That settled it—Captain Queter must be a different kind of human. Zeiat opened her mouth to ask what kind, exactly, but _Sphene_ said "perhaps you'd like to play counters?"

Zeiat didn't play counters with anyone except _Sphene_. She'd tried it with Seivarden once, but Seivarden didn't understand the rules. She'd kept trying to explain some other way of playing, which involved keeping all the counters on the board and never eating _any_ of them. It took all the fun out of it. 

But _Sphene_ had already set up the board and was now moving back to the wall. Zeiat watched it go, feeling oddly lonely. How could she be lonely when everyone was right here?
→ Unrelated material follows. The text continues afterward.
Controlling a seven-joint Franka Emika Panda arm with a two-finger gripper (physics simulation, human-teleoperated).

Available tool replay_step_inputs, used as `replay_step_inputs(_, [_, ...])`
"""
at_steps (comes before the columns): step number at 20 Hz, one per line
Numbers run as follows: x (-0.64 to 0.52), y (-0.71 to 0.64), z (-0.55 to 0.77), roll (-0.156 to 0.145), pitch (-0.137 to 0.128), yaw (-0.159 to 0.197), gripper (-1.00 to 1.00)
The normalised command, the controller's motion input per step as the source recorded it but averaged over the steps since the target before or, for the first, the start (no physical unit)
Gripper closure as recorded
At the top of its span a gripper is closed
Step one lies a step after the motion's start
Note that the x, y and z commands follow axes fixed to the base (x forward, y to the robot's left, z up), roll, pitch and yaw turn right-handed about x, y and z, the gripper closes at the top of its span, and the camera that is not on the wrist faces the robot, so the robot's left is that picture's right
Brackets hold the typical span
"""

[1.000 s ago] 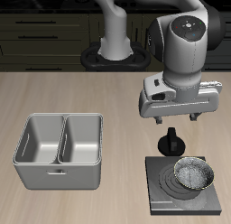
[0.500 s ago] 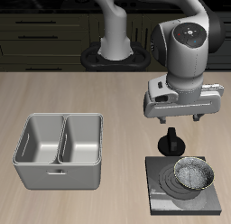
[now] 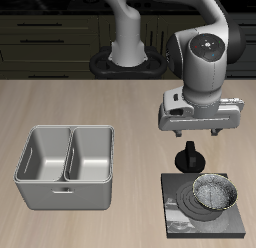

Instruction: Place the black bowl on the flat stove and turn on the flat stove

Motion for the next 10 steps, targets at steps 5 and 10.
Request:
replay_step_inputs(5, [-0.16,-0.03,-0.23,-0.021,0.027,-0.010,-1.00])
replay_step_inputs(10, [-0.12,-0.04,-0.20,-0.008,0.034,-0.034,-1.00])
She took another sip of her tea, which tasted much better now.

"You know," murmured Captain Queter, " _Sphene_ would really like for us to get along. It would make it happy to watch us play."

 _Sphene_ did like watching people. Zeiat carefully moved a counter.
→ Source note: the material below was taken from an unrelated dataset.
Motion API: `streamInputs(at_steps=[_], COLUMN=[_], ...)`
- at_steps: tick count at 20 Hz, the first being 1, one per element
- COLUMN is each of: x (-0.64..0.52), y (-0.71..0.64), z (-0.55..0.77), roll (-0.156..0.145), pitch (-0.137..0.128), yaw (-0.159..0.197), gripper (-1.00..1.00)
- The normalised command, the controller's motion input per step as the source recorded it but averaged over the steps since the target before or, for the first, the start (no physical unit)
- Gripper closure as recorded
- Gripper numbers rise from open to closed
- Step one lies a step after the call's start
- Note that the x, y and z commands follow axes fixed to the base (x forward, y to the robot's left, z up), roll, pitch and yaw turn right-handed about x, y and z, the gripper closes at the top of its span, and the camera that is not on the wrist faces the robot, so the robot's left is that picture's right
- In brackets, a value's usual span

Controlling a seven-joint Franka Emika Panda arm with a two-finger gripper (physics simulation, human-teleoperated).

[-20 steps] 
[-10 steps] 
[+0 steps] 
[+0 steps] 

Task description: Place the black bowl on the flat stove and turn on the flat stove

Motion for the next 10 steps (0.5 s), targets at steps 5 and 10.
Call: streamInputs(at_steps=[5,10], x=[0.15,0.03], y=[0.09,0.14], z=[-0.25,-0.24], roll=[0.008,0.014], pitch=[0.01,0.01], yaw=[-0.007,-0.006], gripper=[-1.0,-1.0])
"I don't know if I want to get along with you, though," said Captain Queter. "I don't understand the Presger. I don't understand how you think you can play at diplomacy, when you spent so many years killing humans on sight."

"They weren't aware that you were significant," said Zeiat. "And now they are. And they keep finding out that more people are significant! Can't _Sphene_ come and join us?"
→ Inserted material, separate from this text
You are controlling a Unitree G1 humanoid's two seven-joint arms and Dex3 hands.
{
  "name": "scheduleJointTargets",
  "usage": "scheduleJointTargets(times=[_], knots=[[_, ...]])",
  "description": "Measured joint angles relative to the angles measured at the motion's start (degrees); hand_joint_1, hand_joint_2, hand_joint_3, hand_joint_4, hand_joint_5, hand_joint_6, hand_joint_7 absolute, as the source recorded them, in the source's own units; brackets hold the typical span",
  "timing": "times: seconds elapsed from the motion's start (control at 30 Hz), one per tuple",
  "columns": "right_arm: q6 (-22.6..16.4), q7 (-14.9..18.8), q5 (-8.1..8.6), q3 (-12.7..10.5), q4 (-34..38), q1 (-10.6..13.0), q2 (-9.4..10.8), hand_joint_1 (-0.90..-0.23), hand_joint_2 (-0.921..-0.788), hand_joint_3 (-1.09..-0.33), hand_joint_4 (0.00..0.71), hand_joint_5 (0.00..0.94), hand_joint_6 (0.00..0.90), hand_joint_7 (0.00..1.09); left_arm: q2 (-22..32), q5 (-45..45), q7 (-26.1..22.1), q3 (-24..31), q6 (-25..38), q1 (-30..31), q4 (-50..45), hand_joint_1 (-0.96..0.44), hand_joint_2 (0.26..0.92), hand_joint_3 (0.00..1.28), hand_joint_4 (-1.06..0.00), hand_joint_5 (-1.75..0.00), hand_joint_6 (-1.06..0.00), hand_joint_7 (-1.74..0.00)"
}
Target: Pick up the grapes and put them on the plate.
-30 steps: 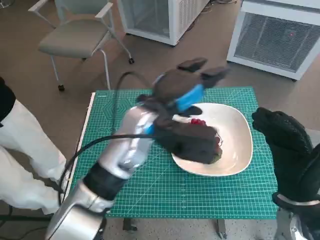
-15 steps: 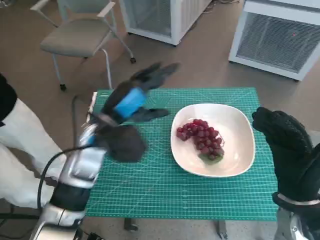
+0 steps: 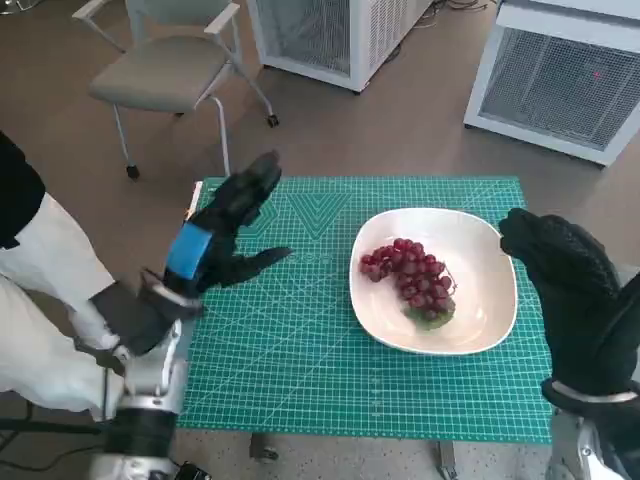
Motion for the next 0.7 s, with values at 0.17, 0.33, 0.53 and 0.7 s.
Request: scheduleJointTargets(times=[0.17, 0.33, 0.53, 0.7], knots=[[0.0, 0.5, 0.00, 0.0, 0.4, -0.1, -0.2, -0.492, -0.921, -0.554, 0.440, 0.484, 0.202, 0.89, -0.8, -1.1, -1.5, 0.2, 0.4, 2.2, -1.7, -0.38, 0.921, 0.08, -0.19, 0.00, -0.26, -0.01], [0.0, 0.9, 0.00, -0.1, 1.0, -0.2, -0.5, -0.492, -0.921, -0.555, 0.440, 0.484, 0.198, 0.89, -0.8, -2.1, -3.5, 0.2, 1.8, 3.9, -3.2, -0.37, 0.921, 0.09, -0.20, 0.00, -0.26, 0.00], [-0.2, 1.5, 0.00, -0.1, 1.8, -0.4, -0.8, -0.494, -0.921, -0.556, 0.439, 0.485, 0.193, 0.89, -0.8, -3.7, -6.1, 0.5, 3.2, 5.2, -3.9, -0.35, 0.921, 0.10, -0.22, -0.01, -0.26, 0.00], [-0.3, 1.8, 0.01, -0.1, 2.3, -0.4, -0.8, -0.496, -0.921, -0.557, 0.438, 0.486, 0.190, 0.90, -0.9, -4.1, -7.0, 0.8, 3.8, 6.0, -3.9, -0.35, 0.921, 0.10, -0.23, -0.02, -0.26, 0.00]])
"It can, but it won't," said Captain Queter. "That's part of being significant too. You get to make your own choices." She moved a few counters, and Zeiat responded by picking up a counter and deliberately putting it in her mouth. Captain Queter didn't say anything, just slowly blinked as Zeiat swallowed.

"It's very simple, being Presger," said Zeiat. "Some things are for playing with, and some things aren't. They're sorry when they make mistakes, but there isn't anything to do but move forward."

Captain Queter hummed. "I suppose that's better than the Radchaai strategy. Kill first, absorb what remains, then crush the resistance." She picked up a counter and put it gingerly in her mouth. "This tastes like plastic."

Zeiat hummed and dropped a counter in her tea.

\---

The second room in Zeiat's quarters proved to be an entire room for sleeping in. She really would have to give that another try. There was one of those funny Radchaai 'beds' that they liked to lie on, which would probably aid the process. Zeiat bounced on it a few times.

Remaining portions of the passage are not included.